[stdlib-sig] quoting arguments for command-line evaluation

Philip Jenvey pjenvey at underboss.org
Wed May 26 00:37:31 CEST 2010


On May 25, 2010, at 2:54 PM, Paul Moore wrote:

> On 25 May 2010 13:22, Eric Smith <eric at trueblade.com> wrote:
>> Keep in mind that these routines typically only work on Unix-like systems,
>> where the shell has a set of well defined rules for quoting and parsing. On
>> Windows, each executable is in charge of parsing its own parameters from a
>> string. This is usually (but certainly not always) done by the C runtime
>> startup. But different runtimes have different rules. Sadly, you sometimes
>> have to know which executable you're calling before you can know how to
>> escape its arguments.
> 
> However, on Windows the rules used by the C runtime are a pretty good
> baseline to work to.

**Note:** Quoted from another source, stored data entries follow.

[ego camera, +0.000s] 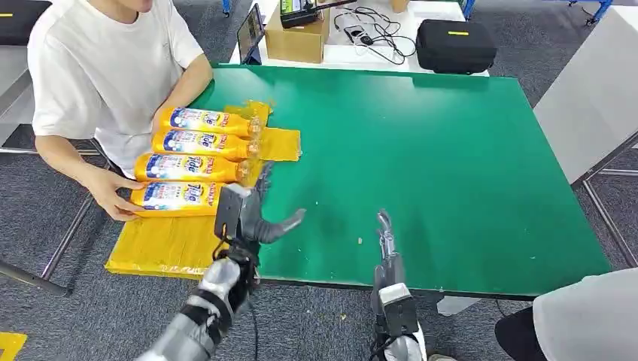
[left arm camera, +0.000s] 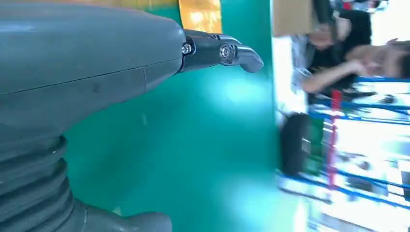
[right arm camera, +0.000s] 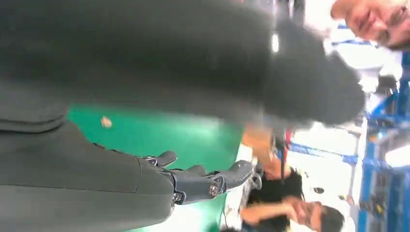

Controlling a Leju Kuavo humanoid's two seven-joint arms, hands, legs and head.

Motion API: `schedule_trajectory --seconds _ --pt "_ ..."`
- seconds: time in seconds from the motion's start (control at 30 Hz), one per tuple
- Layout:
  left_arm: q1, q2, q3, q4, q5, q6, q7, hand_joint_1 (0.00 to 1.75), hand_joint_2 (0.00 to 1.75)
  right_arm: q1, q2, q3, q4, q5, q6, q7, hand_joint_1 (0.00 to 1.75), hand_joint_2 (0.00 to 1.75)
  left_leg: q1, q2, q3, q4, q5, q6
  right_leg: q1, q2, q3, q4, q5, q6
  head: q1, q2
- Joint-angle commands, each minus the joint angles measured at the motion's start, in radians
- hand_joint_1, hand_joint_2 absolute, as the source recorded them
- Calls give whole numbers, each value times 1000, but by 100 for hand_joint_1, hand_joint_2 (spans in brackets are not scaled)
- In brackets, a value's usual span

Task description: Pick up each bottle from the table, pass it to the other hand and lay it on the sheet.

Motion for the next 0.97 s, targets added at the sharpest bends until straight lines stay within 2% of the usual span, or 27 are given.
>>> schedule_trajectory --seconds 0.03,0.2,0.3,0.37,0.4,0.43,0.47,0.6,0.77,0.8,0.87,0.93,0.97 --pt "273 117 -144 -392 69 56 -32 0 175 87 -87 85 -229 41 -298 -8 0 175 0 5 5 -1 -4 -1 0 4 3 -1 -3 -3 0 0" --pt "264 104 -134 -393 75 50 -23 0 175 77 -87 87 -232 7 -316 -8 0 175 1 3 3 0 -5 -1 1 1 1 0 -5 -2 0 0" --pt "271 109 -149 -392 43 61 -36 0 175 68 -67 75 -204 -28 -288 -8 0 175 1 2 1 -1 -4 -1 1 1 0 0 -5 -2 0 0" --pt "284 109 -153 -373 60 65 -32 0 175 61 -32 50 -132 -81 -227 -8 0 175 1 3 4 -1 -5 -1 1 2 3 -1 -5 -3 0 0" --pt "290 110 -157 -366 72 63 -27 0 175 65 -25 48 -139 -63 -230 -8 0 0 1 3 4 -2 -4 -1 1 2 3 -2 -5 -3 0 0" --pt "290 110 -159 -362 76 62 -25 0 175 66 -25 50 -145 -50 -236 -8 0 0 1 3 5 -2 -5 -1 1 2 4 -2 -5 -3 0 0" --pt "288 111 -167 -347 81 59 -20 0 175 69 -26 57 -151 -16 -277 -8 0 175 1 3 6 -2 -5 -1 1 2 4 -1 -6 -3 0 0" --pt "301 113 -202 -293 125 22 -10 0 175 78 -4 47 -119 -11 -335 -5 0 175 1 1 5 -2 -4 -1 1 0 4 -2 -6 -3 0 0" --pt "305 115 -203 -292 129 21 -13 0 175 79 -3 48 -119 -11 -336 -5 0 175 1 3 7 -2 -6 -1 2 2 5 -2 -6 -3 0 0" --pt "303 119 -205 -295 126 22 -16 0 175 78 0 45 -116 -6 -346 -4 0 0 0 2 4 -2 -4 -1 1 0 2 -1 -5 -2 0 0" --pt "310 122 -211 -279 109 47 -33 0 175 79 6 48 -102 20 -387 8 0 0 1 2 6 -2 -5 -1 1 0 5 -2 -6 -3 0 0" --pt "315 125 -212 -271 110 58 -45 0 175 94 39 -6 -95 82 -394 10 0 0 1 3 7 -2 -6 -1 2 1 5 -2 -6 -3 0 0" --pt "318 125 -214 -268 105 65 -59 0 175 91 24 11 -81 81 -394 14 0 0 1 2 7 -2 -6 -1 1 1 5 -2 -6 -3 0 0"
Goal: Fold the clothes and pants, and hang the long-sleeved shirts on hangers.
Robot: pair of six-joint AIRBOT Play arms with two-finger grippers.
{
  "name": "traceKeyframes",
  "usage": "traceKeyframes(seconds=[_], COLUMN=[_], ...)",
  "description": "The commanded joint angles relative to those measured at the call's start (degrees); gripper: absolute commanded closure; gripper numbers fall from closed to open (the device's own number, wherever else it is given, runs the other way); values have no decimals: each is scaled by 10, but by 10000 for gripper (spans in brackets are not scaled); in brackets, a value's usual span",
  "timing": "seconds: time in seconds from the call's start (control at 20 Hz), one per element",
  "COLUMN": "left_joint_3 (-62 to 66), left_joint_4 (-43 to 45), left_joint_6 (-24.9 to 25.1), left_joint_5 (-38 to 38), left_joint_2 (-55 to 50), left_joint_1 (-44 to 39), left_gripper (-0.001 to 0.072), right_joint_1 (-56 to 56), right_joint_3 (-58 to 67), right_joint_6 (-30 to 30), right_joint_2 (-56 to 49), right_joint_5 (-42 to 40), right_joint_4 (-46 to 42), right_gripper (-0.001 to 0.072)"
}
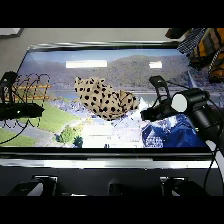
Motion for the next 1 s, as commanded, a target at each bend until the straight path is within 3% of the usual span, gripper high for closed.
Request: traceKeyframes(seconds=[0.0,0.5,0.55,0.6,0.65,0.75,0.8,0.85,0.95], left_joint_3=[0,0,-1,-1,-1,-2,-3,-3,-2], left_joint_4=[0,0,0,0,0,-2,-8,-56,-214], left_joint_6=[0,0,0,0,-12,-94,-160,-183,-128], left_joint_5=[0,1,6,13,16,42,64,90,141], left_joint_2=[0,-1,-1,-3,-8,-23,-41,-65,-129], left_joint_1=[0,0,0,0,0,0,2,8,20], left_gripper=[685,672,570,251,-13,-13,-13,-13,-13], right_joint_1=[0,0,0,0,0,0,0,0,0], right_joint_3=[0,0,0,0,0,0,0,0,0], right_joint_6=[-1,-1,-1,-1,-1,-1,-1,-1,-1], right_joint_2=[0,0,0,0,0,0,0,0,0], right_joint_5=[0,0,0,0,0,0,0,0,0], right_joint_4=[0,0,0,0,0,0,0,0,0], right_gripper=[646,646,646,646,646,646,646,646,646])
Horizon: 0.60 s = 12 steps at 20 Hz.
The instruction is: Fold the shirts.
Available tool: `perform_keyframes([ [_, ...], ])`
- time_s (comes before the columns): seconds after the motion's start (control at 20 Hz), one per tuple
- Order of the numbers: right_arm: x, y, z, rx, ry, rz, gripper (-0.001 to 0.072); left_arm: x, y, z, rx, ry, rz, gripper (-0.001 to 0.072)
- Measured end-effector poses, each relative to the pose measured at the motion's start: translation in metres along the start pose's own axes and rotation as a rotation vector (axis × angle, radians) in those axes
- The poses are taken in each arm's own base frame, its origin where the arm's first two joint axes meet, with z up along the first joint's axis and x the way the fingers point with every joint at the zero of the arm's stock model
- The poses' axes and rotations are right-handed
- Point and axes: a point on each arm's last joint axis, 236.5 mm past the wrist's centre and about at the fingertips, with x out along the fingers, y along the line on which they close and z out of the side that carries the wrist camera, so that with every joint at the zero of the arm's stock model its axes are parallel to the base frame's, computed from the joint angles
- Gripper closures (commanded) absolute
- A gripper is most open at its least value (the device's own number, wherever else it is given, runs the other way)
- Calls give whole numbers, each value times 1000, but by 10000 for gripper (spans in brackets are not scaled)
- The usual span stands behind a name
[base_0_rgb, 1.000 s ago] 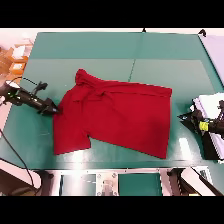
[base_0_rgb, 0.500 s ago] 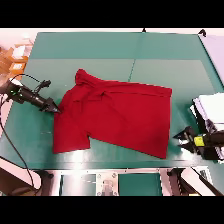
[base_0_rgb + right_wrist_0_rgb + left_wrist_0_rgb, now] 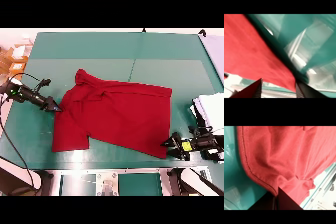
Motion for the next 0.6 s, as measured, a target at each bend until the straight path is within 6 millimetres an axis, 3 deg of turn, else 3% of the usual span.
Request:
perform_keyframes([
  [0.15, 9, 3, -6, -50, 30, -32, 370, 0, -2, -1, 0, 3, -8, 682],
  [0.3, 13, 7, -3, -82, 19, -39, 649, 0, -4, -2, 0, 9, -15, 683],
  [0.35, 14, 10, 0, -93, 7, -28, 688, 0, -4, -2, 0, 10, -17, 683],
  [0.5, 11, 29, 7, -143, -26, 34, 697, -3, -10, -4, 7, 17, -29, 684],
  [0.6, -4, 60, 12, -200, -49, 122, 697, -13, -26, -1, 35, 1, -47, 684],
])
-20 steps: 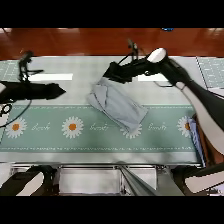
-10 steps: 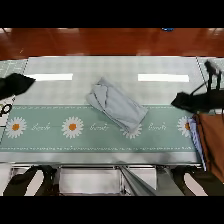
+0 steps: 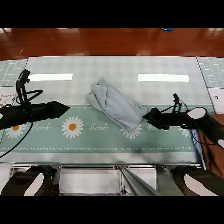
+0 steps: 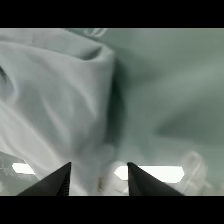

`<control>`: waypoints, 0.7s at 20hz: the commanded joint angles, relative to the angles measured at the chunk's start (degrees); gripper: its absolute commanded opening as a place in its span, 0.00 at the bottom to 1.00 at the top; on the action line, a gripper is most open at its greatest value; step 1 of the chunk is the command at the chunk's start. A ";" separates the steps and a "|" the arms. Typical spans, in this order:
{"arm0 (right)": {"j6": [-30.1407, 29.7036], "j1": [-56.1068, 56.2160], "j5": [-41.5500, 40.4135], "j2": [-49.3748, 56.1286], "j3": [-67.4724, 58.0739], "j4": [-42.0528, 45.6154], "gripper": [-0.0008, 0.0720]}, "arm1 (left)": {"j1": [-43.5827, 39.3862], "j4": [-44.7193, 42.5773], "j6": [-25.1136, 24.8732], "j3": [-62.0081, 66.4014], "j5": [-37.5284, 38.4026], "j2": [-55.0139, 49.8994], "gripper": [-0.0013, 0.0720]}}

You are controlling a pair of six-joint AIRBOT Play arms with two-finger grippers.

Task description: Fold the shirts.

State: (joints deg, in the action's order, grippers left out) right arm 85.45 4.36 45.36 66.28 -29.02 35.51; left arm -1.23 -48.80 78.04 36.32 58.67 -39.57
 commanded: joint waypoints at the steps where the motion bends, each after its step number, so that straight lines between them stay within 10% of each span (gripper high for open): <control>1: -7.78 4.96 -0.83 12.39 -5.01 -11.23 0.56 | -1.29 -0.02 0.24 -0.98 -0.96 -0.81 0.04; 3: -9.68 7.37 0.28 16.92 -9.64 -13.11 0.55 | -1.29 -0.02 0.87 -1.01 -1.25 -1.14 0.04; 6: -12.37 8.94 1.92 19.12 -16.83 -13.11 0.06 | -1.29 -0.02 0.92 -0.98 -1.29 -1.18 0.04; 14: -3.15 8.90 17.16 19.12 -53.90 1.42 0.06 | -1.29 -0.04 0.90 -1.01 -2.73 -1.20 0.04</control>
State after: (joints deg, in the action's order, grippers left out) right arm 77.03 13.10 56.03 85.14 -69.47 29.21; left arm -2.48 -48.82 78.91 35.35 56.51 -40.73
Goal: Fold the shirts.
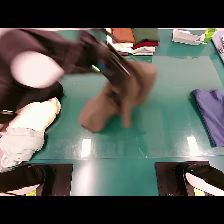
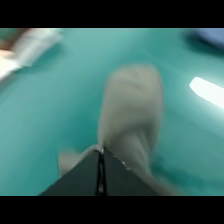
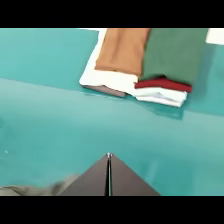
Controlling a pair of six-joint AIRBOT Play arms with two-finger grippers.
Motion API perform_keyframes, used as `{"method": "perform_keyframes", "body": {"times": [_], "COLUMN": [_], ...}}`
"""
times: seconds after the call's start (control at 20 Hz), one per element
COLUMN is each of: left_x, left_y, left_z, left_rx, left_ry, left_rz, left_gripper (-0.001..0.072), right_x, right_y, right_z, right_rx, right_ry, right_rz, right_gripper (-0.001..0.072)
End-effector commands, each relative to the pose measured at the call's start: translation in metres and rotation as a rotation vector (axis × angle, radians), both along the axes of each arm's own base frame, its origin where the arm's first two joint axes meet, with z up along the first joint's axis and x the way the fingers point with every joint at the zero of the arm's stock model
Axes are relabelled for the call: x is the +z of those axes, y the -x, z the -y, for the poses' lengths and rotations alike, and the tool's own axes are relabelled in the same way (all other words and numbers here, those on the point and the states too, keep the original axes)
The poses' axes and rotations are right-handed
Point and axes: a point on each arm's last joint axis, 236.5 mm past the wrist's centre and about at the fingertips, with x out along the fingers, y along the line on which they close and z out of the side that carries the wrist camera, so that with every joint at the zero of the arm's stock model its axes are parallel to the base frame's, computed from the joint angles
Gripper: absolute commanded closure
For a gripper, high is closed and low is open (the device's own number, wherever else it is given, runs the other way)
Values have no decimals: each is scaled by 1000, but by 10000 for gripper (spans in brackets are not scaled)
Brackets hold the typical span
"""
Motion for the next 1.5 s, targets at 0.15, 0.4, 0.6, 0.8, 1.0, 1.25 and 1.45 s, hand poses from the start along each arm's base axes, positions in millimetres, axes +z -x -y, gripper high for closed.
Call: {"method": "perform_keyframes", "body": {"times": [0.15,0.4,0.6,0.8,1.0,1.25,1.45], "left_x": [-97,-141,-220,-295,-320,-344,-331], "left_y": [-26,-96,-97,-81,-84,-78,-87], "left_z": [-24,-191,-220,-194,-150,-142,-140], "left_rx": [110,517,597,563,510,499,492], "left_ry": [-212,-257,-178,-215,-180,-214,-210], "left_rz": [-235,-501,-704,-826,-824,-856,-826], "left_gripper": [278,271,271,271,271,273,614], "right_x": [-22,-79,-137,-183,-211,-213,-215], "right_y": [10,21,24,25,27,25,27], "right_z": [20,23,22,20,8,4,5], "right_rx": [-46,-49,-43,-39,-9,-1,-3], "right_ry": [31,60,71,82,48,32,37], "right_rz": [-108,-249,-344,-438,-496,-490,-502], "right_gripper": [693,693,693,693,692,693,692]}}
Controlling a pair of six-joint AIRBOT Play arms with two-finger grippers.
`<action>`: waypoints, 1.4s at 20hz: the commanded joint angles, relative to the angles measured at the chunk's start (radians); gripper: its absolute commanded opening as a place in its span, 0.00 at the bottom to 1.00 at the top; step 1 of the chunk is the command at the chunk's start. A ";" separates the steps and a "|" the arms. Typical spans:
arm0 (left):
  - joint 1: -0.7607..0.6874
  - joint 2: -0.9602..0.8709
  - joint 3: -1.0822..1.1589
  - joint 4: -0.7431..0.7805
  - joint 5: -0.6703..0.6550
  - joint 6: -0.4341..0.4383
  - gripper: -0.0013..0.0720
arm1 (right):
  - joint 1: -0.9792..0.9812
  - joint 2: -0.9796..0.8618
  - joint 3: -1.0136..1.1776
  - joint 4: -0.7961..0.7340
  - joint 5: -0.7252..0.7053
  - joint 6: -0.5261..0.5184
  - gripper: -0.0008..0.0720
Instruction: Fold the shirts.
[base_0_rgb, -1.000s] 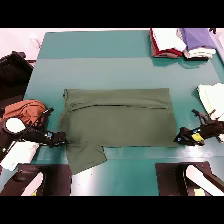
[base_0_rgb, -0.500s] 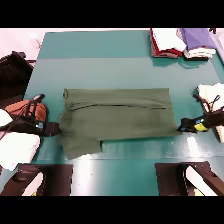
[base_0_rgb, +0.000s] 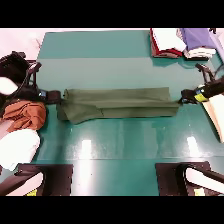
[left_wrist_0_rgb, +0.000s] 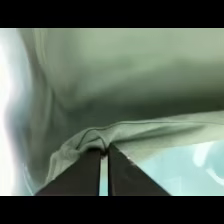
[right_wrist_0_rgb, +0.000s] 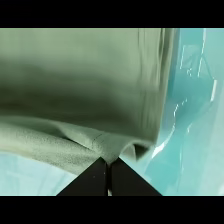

That's what subprocess does, and it's a good
> practical solution. It's not perfect, but practicality beats purity
> and all that....

> I'd say that this is a classic case where a library encapsulating
> cross-platform differences [1] is extremely useful. If the stdlib
> contained a cross-platform shell-quoting module, I'm pretty sure it
> could replace a big chunk of adhoc application code.

I'd also like to see both uses, splitting and joining posix/windows command lines cleaned up into a separate module.

The interface to shlex can be a little daunting to deal with, with it's odd non-posix mode that isn't actually for the Windows shell. Plus it's complicated by the fact that it's also intended to be used as a generic parser.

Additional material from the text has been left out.